In einem bis zuletzt spannungsgeladenen Finale hat der Wiener Countertenor JJ den Eurovision Song Contest 2025 für Österreich gewonnen. Mit seiner ungewöhnlich zurückgenommenen Darbietung des Stücks “Wasted Love” setzte sich der 24-Jährige gegen die bis zuletzt favorisierte israelische Sängerin Yuval Raphael durch. Während Europa über musikalische Ästhetik abstimmte, eskalierte vor den Toren der Arena der politische Streit um Israels Teilnahme.
JJs Auftritt war kein Feuerwerk der Effekte – sondern ein bewusst gesetzter Kontrapunkt. In Schwarz-Weiss inszeniert, ohne LED-Pomp, ohne Tänzer, ohne kalkuliertes Spektakel. Ein Mann, ein Lichtkegel, eine Stimme: So präsentierte sich Österreichs Act einem Fernsehpublikum von rund 130 Millionen Menschen.
Die Jury-Wertungen honorierten die künstlerische Strenge früh – doch erst die Publikumsstimmen katapultierten JJ an die Spitze und machten ihn zum dritten österreichischen ESC-Gewinner nach Udo Jürgens (1966) und Conchita Wurst (2014).
“Wasted Love” ist keine gefällige Hymne – sondern eine beinahe klassische Pop-Arie über Verlust, Entfremdung und Sprachlosigkeit. Dass ein solches Werk beim weltweit populärsten Musikwettbewerb reüssiert, lässt aufhorchen: Der Trend scheint sich von kalkulierter Überinszenierung hin zu künstlerischer Reduktion zu verschieben.
Israel auf Platz zwei – und im Zentrum der Proteste
Den zweiten Rang belegte die israelische Sängerin Yuval Raphael, die mit dem dramatisch inszenierten Titel “Dance Through the Storm” angetreten war. Während das ESC-Publikum ihre Darbietung mit viel Applaus bedachte, spielte sich vor der Halle ein anderes Drama ab: Rund 500 Demonstranten zogen ohne Bewilligung durch die Basler Innenstadt, um gegen Israels Teilnahme am Contest zu protestieren. Die Polizei kesselte die Demonstrierenden zeitweise ein und setzte Wasserwerfer ein.
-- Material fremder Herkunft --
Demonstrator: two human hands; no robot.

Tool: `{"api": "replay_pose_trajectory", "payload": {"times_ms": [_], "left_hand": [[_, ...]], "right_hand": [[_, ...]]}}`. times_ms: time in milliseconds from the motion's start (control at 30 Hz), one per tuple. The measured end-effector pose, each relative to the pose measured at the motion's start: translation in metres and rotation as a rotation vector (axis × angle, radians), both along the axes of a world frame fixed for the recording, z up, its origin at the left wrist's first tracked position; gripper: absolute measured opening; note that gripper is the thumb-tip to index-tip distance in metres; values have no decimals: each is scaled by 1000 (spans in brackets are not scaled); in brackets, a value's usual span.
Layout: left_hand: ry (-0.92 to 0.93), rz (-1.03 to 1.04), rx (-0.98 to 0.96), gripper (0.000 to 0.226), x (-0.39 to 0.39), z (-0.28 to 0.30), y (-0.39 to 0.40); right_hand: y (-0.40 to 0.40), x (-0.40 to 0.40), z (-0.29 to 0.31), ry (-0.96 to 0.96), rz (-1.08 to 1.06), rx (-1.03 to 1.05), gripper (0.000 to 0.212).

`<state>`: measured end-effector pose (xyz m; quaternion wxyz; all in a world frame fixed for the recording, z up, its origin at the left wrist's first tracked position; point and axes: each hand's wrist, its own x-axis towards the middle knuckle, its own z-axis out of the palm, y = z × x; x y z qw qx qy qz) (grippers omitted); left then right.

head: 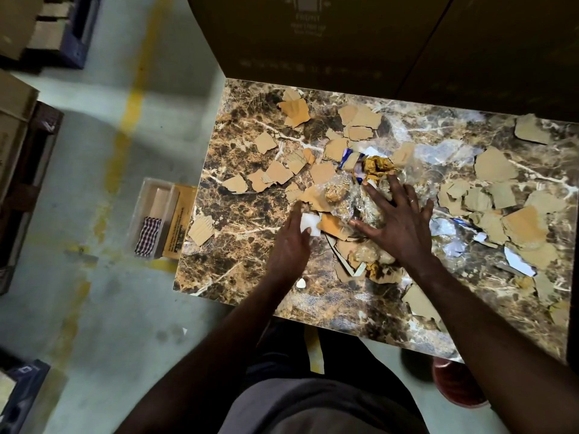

העימותים בין כוחות משטרה למפגינים פרו-פלסטינים בבאזל בזמן גמר האירוויזיון ממשיכים | תיעוד @itamargalit (צילום: רויטרס) pic.twitter.com/91nzByxUed
— כאן חדשות (@kann_news) May 17, 2025
Ein besonders brisanter Moment ereignete sich während Raphaels Auftritt: Drei Personen versuchten, mit roten Farbbeuteln die Bühne zu stürmen. Zwei von ihnen überwanden laut Augenzeugen eine Sicherheitsabsperrung, wurden jedoch rechtzeitig gestoppt. Die Farbbeutel flogen ins Publikum und trafen mehrere Zuschauer. Der Auftritt selbst verlief jedoch störungsfrei. Laut Medienberichten war mindestens eine der beteiligten Personen für das Event akkreditiert.
Police blocked hundreds of pro-Palestinian protesters marching through the streets of Basel, Switzerland, to denounce the participation of Israel in the Eurovision Song Contest https://t.co/Z1HpKbfNjxpic.twitter.com/cyIxMpR1oT
— Reuters (@Reuters) May 17, 2025
Der diesjährige Eurovision Song Contest dokumentiert einmal mehr, dass der Wettbewerb längst mehr ist als ein Gesangsereignis. In Basel geriet er zum Schauplatz einer doppelten Erschütterung: einer musikalischen, die mit dem Sieg von JJ ein neues Kapitel europäischer Popauffassung aufschlägt – und einer politischen, in der sich der Streit um Israels Rolle in Europa zuspitzt.
Dass Österreichs Beitrag gerade durch die Verweigerung populärer Pop-Mechanismen siegte, könnte als kulturpolitisches Signal verstanden werden. Der Applaus für JJ war auch ein Applaus für die Rückkehr zur Ernsthaftigkeit – und eine Erinnerung daran, dass Musik auch ohne Pyrotechnik Wirkung entfalten kann.